### WORK TO BE COMPLETED
Each line of the data must be written out again verbatim; no image belongs in the copy.

### DATASET SECTION
....................

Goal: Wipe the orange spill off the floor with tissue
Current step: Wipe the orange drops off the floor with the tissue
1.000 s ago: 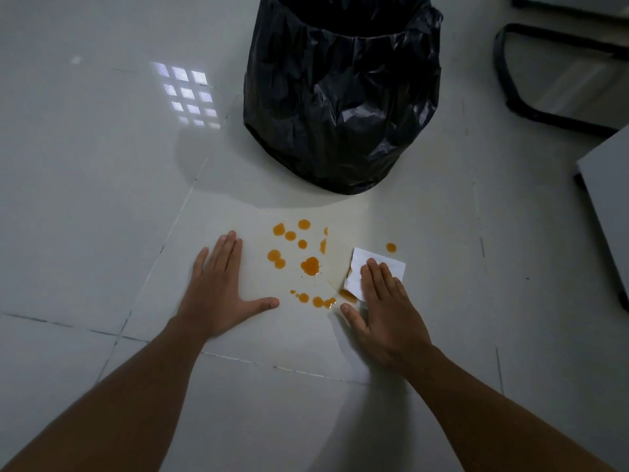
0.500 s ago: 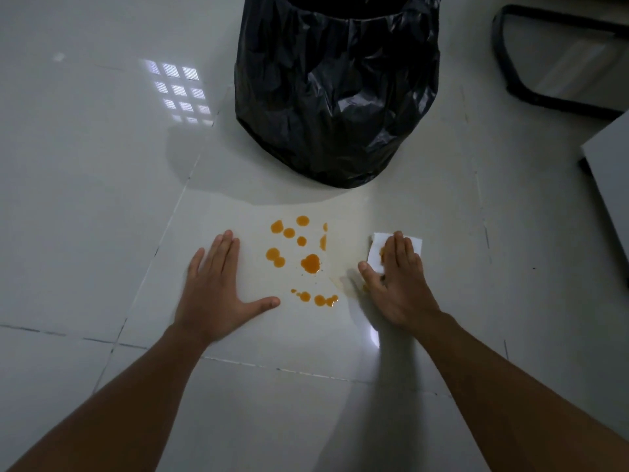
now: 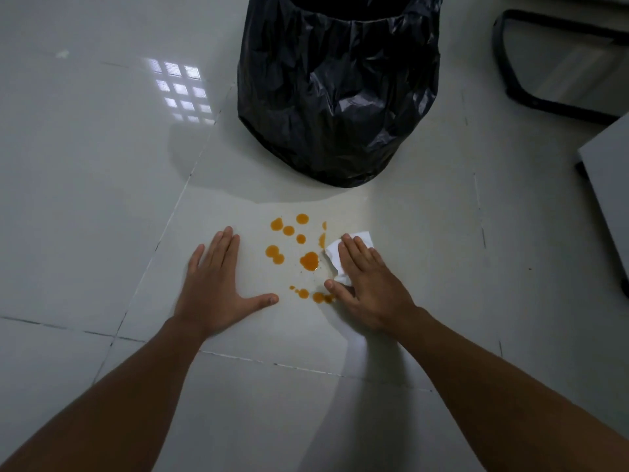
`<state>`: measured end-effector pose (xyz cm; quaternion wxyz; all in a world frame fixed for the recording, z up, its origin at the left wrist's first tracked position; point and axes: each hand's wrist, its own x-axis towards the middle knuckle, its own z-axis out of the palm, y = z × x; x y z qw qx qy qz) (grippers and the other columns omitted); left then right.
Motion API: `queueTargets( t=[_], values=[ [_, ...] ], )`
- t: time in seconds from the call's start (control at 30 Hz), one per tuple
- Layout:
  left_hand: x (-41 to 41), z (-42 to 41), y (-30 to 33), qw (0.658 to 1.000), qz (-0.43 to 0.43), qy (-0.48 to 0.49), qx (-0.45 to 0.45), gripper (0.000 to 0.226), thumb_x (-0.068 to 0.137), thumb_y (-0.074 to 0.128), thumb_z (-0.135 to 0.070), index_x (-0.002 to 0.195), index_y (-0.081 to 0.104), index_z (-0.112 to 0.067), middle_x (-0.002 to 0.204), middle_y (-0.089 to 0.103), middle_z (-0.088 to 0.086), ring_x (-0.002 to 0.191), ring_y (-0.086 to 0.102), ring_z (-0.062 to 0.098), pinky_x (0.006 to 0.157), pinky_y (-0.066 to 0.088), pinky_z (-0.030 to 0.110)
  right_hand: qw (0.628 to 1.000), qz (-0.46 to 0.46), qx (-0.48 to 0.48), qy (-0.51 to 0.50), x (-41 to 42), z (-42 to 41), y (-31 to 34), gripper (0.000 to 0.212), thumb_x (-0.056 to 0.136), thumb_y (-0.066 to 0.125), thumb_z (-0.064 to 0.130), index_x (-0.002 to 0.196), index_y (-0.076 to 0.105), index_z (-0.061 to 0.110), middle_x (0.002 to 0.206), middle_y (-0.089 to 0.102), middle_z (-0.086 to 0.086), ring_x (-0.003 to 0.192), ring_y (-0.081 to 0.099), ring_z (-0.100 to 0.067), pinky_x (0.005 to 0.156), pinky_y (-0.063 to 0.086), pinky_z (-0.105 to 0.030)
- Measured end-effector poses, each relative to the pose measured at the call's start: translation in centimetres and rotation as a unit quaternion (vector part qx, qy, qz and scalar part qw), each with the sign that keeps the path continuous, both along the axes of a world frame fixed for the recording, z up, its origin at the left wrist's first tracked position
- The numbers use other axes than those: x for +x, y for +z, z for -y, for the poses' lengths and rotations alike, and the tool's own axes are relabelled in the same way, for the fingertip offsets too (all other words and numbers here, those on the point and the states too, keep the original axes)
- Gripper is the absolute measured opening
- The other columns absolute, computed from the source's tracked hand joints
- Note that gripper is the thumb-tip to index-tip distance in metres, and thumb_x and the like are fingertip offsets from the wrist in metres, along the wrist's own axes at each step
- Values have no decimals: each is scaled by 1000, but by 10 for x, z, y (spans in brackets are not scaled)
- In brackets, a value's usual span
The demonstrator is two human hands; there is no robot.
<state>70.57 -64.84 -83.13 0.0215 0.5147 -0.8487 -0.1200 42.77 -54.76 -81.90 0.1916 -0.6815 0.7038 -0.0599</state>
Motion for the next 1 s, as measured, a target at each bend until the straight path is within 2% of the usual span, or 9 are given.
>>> queueTargets(
  t=[0.17, 0.37, 0.53, 0.6, 0.67, 0.77, 1.0],
  values=[
    [1, 1, 2, 1000, -2, 1, 15, 138, 59, 32, -102, 158, 11, -8, 170, 6, 8, 156, 2, 19, 126, 5, 46, 999, -31, 2, 7, -1, 3, 0, 87, 92, 18, 72, 158, -1, 18, 166, -8, 3, 148, -14, -8, 117, -9, -28],
    [0, 1, 3, 999, -9, 6, 39, 143, 54, 26, -105, 159, 5, -10, 170, -1, 6, 156, -5, 17, 126, -1, 45, 999, -42, -2, -16, -6, 1, -1, 90, 91, 14, 74, 158, 1, 15, 166, -5, 1, 151, -8, -13, 121, -4, -32],
    [3, 2, 4, 999, -8, -8, 38, 142, 55, 33, -103, 159, 4, -10, 170, -3, 6, 156, -7, 17, 126, -1, 45, 998, -44, 3, -45, -20, -12, -1, 88, 93, 17, 72, 157, 2, 13, 166, -5, 1, 151, -7, -13, 122, -1, -34],
    [6, 3, 5, 999, -4, -18, 32, 142, 56, 36, -102, 159, 7, -8, 170, -1, 7, 156, -5, 17, 126, 1, 46, 997, -40, -2, -63, -22, -26, 0, 90, 92, 17, 72, 157, 3, 12, 166, -5, -1, 151, -7, -14, 120, -5, -31],
    [7, 3, 6, 999, 4, -24, 23, 142, 56, 34, -102, 158, 9, -8, 170, 1, 8, 156, -3, 18, 126, 4, 46, 997, -32, -1, -73, -16, -42, 0, 92, 90, 16, 74, 157, 1, 13, 166, -7, -1, 151, -9, -14, 118, -7, -29],
    [7, 1, 5, 1000, 2, -21, 13, 141, 56, 33, -102, 158, 13, -7, 170, 6, 9, 157, 2, 20, 126, 7, 48, 995, -20, -2, -98, 5, -59, 1, 96, 89, 18, 77, 157, -4, 13, 165, -11, -2, 151, -11, -17, 120, -5, -34],
    [6, 1, 3, 1000, 8, -20, 2, 139, 58, 33, -102, 158, 14, -7, 169, 8, 9, 156, 4, 20, 126, 9, 48, 984, 15, 7, -179, 42, -53, -5, 105, 85, 22, 82, 155, -15, 13, 163, -21, -5, 149, -21, -18, 119, -12, -35]
  ],
)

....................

### ANSWER BELOW
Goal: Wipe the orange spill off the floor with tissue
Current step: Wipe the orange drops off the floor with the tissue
1.000 s ago: 
0.500 s ago: 
now: 
`<state>`: measured end-effector pose (xyz cm; quaternion wxyz; all in a world frame fixed for the recording, z up, its origin at the left wrist's first tracked position; point and axes: each hand's wrist, its own x-axis towards the middle knuckle, its own z-axis out of the palm, y = z × x; x y z qw qx qy qz) (grippers and the other columns omitted); left then right.
Motion API: `queueTargets( t=[_], values=[ [_, ...] ], )`
- t: time in seconds from the call's start (control at 30 Hz), one per tuple
- Layout:
  left_hand: x (-41 to 41), z (-42 to 41), y (-30 to 33), qw (0.658 to 1.000), qz (-0.43 to 0.43), qy (-0.48 to 0.49), qx (-0.45 to 0.45), gripper (0.000 to 0.226), thumb_x (-0.068 to 0.137), thumb_y (-0.074 to 0.128), thumb_z (-0.135 to 0.070), index_x (-0.002 to 0.195), index_y (-0.081 to 0.104), index_z (-0.112 to 0.067), middle_x (-0.002 to 0.204), middle_y (-0.089 to 0.103), middle_z (-0.088 to 0.086), ring_x (-0.002 to 0.191), ring_y (-0.086 to 0.102), ring_z (-0.062 to 0.098), pinky_x (0.006 to 0.157), pinky_y (-0.066 to 0.088), pinky_z (-0.030 to 0.110)
  right_hand: qw (0.628 to 1.000), qz (-0.46 to 0.46), qx (-0.48 to 0.48), qy (-0.51 to 0.50), x (-41 to 42), z (-42 to 41), y (-31 to 34), gripper (0.000 to 0.212), thumb_x (-0.056 to 0.136), thumb_y (-0.066 to 0.125), thumb_z (-0.064 to 0.130), index_x (-0.002 to 0.196), index_y (-0.076 to 0.105), index_z (-0.061 to 0.110), middle_x (0.002 to 0.206), middle_y (-0.089 to 0.102), middle_z (-0.086 to 0.086), ring_x (-0.003 to 0.192), ring_y (-0.081 to 0.099), ring_z (-0.100 to 0.067), pinky_x (0.005 to 0.156), pinky_y (-0.063 to 0.086), pinky_z (-0.105 to 0.030)
- Measured end-effector poses, each relative to the pose measured at the call's start: translation in centimetres and rotation as a unit quaternion (vector part qx, qy, qz and scalar part qw), each with the sign that keeps the path continuous, both along the axes of a world frame fixed for the recording, z up, its origin at the left wrist's first tracked position
- The numbers use other axes than those: x for +x, y for +z, z for -y, for the poses' lengths and rotations alike, and the tool's own axes are relabelled in the same way, for the fingertip offsets too (all other words and numbers here, those on the point and the states too, keep the original axes)
- Gripper is the absolute measured opening
- The other columns absolute, computed from the source's tracked hand joints
- Note that gripper is the thumb-tip to index-tip distance in metres, and thumb_x and the like are fingertip offsets from the wrist in metres, along the wrist's own axes at each step
- Values have no decimals: each is scaled by 1000, but by 10 for x, z, y (spans in brackets are not scaled)
- In brackets, a value's usual span
The demonstrator is two human hands; there is no robot.
<state>70.57 -64.84 -83.13 0.0215 0.5147 -0.8487 -0.1200 42.77 -54.76 -81.90 0.1916 -0.6815 0.7038 -0.0599</state>
Motion for the next 1 s, as measured, a target at each bend until the straight path is within 2% of the usual span, or 9 are given.
>>> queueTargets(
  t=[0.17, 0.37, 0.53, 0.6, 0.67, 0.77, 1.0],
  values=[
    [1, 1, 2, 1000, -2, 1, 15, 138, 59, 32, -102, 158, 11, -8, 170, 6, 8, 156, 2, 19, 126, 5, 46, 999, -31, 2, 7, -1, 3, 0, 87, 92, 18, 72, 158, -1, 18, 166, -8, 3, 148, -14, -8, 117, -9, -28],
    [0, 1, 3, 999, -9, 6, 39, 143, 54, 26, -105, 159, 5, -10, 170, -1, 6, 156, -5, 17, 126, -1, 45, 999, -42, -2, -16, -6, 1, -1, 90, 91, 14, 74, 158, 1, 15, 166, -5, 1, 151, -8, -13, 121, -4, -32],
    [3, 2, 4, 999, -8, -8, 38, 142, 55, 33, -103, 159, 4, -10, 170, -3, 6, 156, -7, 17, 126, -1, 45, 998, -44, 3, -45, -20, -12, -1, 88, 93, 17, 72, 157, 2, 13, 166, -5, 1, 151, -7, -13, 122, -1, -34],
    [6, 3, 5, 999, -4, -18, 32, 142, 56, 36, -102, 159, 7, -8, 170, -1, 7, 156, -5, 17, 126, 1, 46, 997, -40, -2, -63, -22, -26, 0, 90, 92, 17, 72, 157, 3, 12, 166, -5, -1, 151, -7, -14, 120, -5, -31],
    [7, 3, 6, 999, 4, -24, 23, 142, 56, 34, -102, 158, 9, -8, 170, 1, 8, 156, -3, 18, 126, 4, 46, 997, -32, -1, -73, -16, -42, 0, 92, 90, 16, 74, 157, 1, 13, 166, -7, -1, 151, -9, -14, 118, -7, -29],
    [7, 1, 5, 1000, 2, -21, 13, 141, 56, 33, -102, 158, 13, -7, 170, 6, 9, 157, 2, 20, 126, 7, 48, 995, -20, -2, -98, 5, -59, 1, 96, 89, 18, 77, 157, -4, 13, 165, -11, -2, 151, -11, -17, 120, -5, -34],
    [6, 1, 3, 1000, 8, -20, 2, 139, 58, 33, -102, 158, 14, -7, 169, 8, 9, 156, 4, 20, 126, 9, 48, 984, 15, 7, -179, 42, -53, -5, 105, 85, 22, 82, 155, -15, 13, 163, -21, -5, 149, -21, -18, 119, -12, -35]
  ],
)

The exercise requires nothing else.